◆ Recorded data:
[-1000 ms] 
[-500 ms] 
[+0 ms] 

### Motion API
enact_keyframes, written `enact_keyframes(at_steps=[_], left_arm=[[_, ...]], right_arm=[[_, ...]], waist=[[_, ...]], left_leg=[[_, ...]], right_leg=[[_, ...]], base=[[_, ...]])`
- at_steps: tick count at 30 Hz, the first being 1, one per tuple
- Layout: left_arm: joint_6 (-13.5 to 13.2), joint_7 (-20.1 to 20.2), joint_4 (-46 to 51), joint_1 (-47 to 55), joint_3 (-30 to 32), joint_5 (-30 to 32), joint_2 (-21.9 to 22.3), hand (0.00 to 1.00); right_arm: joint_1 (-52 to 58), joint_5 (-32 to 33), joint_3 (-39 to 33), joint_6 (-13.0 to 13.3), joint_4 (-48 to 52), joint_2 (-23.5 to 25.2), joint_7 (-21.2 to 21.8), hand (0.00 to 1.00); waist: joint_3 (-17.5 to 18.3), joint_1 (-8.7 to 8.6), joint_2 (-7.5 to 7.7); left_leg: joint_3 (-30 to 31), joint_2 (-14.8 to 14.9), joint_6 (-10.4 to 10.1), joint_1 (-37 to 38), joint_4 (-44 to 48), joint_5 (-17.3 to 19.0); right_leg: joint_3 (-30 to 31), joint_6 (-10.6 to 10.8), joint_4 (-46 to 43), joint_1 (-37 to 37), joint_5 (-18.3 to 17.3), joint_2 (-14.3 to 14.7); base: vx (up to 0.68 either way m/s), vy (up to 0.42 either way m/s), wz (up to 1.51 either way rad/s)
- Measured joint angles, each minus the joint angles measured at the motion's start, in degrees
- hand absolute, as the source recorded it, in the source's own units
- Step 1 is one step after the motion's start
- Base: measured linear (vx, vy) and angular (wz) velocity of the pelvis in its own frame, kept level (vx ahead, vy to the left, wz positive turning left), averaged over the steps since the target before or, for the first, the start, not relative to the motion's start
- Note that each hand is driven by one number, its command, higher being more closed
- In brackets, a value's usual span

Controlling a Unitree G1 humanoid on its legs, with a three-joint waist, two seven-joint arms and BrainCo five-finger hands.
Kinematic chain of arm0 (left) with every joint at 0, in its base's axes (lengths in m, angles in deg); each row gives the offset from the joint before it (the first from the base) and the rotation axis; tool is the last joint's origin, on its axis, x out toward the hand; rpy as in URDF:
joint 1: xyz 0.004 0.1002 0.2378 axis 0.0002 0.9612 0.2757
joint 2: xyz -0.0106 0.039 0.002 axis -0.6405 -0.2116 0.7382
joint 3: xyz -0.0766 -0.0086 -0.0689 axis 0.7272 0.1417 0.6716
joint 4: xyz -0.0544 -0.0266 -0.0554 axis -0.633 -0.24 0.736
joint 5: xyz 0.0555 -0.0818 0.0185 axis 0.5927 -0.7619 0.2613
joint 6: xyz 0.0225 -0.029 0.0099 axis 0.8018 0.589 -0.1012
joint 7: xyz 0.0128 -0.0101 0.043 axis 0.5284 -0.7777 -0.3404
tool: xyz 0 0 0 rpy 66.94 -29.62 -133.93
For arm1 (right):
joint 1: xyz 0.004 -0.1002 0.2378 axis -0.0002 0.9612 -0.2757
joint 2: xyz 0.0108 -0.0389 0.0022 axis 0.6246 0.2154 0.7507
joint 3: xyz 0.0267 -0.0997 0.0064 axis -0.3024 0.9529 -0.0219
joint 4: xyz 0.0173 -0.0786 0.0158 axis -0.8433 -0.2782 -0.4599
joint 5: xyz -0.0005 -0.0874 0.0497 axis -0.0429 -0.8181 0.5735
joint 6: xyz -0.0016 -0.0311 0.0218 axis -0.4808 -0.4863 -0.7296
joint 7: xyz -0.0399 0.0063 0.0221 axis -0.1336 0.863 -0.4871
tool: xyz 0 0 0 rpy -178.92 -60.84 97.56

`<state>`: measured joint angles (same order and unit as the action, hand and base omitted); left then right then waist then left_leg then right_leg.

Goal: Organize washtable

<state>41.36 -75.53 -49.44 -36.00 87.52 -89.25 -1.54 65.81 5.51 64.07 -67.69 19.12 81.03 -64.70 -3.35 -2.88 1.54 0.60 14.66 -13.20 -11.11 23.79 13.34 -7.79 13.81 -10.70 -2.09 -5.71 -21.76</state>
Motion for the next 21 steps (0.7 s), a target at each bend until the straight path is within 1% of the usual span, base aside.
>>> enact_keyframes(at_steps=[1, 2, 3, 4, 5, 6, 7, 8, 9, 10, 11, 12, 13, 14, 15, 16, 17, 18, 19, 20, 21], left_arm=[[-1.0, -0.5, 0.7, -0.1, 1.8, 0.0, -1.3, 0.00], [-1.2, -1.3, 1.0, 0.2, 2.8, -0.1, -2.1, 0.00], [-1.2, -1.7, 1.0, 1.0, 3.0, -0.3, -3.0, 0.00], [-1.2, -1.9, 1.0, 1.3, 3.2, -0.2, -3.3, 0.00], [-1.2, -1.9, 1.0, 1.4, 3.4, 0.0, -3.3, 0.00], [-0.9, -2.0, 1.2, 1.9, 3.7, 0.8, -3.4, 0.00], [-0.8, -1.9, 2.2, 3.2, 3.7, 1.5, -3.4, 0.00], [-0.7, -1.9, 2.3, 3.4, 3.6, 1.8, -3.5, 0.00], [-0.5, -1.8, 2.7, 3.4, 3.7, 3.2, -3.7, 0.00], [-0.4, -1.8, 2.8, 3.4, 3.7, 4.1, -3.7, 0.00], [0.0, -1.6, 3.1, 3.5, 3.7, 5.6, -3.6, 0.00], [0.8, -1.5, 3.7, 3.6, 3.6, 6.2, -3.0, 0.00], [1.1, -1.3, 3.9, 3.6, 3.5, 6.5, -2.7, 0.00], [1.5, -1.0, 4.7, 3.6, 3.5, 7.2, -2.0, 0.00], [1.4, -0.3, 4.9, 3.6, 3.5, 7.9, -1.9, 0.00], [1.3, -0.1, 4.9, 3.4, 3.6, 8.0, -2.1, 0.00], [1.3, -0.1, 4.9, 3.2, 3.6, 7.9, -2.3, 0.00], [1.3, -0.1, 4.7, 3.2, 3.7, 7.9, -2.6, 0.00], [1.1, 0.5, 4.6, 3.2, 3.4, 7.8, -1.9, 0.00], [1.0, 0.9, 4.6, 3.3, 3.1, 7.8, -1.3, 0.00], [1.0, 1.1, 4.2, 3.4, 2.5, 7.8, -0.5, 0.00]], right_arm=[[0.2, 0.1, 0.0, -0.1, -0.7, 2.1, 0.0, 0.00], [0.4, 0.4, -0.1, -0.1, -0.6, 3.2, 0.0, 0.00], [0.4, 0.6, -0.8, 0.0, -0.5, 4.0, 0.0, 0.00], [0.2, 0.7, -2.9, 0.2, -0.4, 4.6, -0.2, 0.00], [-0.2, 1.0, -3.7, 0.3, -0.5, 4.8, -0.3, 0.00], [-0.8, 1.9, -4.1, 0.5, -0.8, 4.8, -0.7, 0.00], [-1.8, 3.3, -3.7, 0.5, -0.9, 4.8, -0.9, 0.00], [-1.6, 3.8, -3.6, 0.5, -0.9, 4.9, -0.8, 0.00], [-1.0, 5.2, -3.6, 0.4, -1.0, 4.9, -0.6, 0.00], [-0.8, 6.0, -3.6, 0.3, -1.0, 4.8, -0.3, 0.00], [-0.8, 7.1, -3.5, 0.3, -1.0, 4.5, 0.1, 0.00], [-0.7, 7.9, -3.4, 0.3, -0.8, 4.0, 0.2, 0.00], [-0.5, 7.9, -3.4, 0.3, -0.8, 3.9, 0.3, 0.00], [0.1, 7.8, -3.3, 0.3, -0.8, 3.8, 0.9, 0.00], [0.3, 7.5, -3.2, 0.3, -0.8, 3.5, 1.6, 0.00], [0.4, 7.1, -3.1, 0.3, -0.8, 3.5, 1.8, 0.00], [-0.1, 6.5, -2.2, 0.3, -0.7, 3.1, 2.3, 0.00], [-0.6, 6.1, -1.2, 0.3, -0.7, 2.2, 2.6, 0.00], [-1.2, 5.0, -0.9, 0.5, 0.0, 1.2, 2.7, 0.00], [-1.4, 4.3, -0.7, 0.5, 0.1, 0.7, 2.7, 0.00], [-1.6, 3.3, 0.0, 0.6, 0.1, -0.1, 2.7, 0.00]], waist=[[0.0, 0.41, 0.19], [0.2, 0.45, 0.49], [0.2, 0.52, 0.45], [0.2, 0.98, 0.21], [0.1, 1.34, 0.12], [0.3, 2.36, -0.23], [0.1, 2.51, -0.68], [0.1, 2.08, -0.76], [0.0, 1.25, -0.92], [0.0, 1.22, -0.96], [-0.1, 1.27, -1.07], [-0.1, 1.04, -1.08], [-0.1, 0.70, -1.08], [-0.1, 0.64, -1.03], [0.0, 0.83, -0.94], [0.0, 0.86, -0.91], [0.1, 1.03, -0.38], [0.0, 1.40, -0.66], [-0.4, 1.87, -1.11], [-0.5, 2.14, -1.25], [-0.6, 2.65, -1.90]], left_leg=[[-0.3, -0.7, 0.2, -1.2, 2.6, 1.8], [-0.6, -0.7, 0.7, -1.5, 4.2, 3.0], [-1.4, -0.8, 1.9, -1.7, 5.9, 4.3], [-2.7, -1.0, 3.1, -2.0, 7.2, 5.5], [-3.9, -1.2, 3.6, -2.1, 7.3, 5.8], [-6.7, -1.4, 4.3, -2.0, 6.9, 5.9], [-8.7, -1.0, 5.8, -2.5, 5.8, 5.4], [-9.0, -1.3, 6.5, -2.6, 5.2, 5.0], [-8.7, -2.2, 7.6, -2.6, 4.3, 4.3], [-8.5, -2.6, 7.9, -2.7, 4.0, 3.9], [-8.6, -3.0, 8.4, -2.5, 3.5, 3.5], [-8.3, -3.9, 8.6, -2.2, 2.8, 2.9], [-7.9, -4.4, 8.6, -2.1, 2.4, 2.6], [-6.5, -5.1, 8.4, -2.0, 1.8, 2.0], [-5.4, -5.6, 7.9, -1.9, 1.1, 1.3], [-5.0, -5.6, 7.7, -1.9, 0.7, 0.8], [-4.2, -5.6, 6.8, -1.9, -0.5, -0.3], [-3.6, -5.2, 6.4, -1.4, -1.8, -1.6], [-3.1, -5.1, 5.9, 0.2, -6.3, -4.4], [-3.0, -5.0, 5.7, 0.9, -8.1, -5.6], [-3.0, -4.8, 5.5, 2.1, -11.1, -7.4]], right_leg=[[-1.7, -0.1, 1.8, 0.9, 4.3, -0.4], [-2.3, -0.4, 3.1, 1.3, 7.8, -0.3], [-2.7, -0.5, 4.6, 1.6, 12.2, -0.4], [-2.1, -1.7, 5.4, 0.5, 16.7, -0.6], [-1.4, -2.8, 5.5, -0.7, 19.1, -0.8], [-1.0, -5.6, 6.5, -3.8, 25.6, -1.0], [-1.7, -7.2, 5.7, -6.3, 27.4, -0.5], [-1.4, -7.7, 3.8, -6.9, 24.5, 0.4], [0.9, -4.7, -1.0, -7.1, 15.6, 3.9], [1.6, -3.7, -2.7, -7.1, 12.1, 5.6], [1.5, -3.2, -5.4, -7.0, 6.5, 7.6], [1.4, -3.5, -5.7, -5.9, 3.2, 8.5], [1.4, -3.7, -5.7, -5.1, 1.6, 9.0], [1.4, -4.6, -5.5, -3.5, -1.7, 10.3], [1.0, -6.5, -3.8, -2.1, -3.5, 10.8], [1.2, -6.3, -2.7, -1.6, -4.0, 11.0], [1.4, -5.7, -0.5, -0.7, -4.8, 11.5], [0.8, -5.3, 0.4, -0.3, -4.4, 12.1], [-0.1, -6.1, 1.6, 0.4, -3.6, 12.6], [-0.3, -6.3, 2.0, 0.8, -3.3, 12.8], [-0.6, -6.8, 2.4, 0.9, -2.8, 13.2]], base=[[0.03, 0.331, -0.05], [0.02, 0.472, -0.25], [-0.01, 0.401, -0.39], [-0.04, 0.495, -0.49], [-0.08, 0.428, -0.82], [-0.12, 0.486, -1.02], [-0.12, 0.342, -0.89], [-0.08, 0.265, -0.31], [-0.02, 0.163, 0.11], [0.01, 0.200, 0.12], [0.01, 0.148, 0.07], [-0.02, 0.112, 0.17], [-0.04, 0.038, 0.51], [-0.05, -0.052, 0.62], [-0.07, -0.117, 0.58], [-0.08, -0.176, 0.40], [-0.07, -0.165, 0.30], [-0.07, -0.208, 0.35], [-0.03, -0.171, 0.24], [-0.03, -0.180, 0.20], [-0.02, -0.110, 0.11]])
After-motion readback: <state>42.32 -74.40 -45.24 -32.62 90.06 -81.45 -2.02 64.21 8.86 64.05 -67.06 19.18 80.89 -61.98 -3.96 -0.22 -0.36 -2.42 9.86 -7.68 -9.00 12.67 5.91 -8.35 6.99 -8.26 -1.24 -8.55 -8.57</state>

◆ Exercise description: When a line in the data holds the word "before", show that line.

◆ Solution:
- Base: measured linear (vx, vy) and angular (wz) velocity of the pelvis in its own frame, kept level (vx ahead, vy to the left, wz positive turning left), averaged over the steps since the target before or, for the first, the start, not relative to the motion's start
Kinematic chain of arm0 (left) with every joint at 0, in its base's axes (lengths in m, angles in deg); each row gives the offset from the joint before it (the first from the base) and the rotation axis; tool is the last joint's origin, on its axis, x out toward the hand; rpy as in URDF:

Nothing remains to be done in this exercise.